### Exercise description
Give the listing again in full and exactly, apart from its pictures.

### Data excerpts

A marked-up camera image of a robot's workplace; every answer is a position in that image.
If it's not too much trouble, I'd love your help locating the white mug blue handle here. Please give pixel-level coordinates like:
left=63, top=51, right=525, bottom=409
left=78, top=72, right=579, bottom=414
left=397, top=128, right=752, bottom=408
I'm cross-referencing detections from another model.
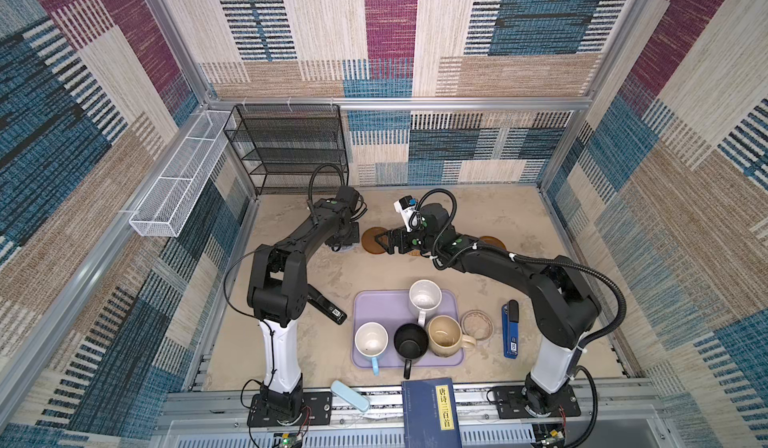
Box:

### Answer below
A marked-up camera image of a robot's workplace; every answer is a position in that image.
If it's not too much trouble, I'd love your help locating the white mug blue handle here. Please give pixel-level coordinates like:
left=63, top=51, right=525, bottom=409
left=78, top=72, right=579, bottom=414
left=397, top=128, right=752, bottom=408
I'm cross-referencing detections from another model.
Box:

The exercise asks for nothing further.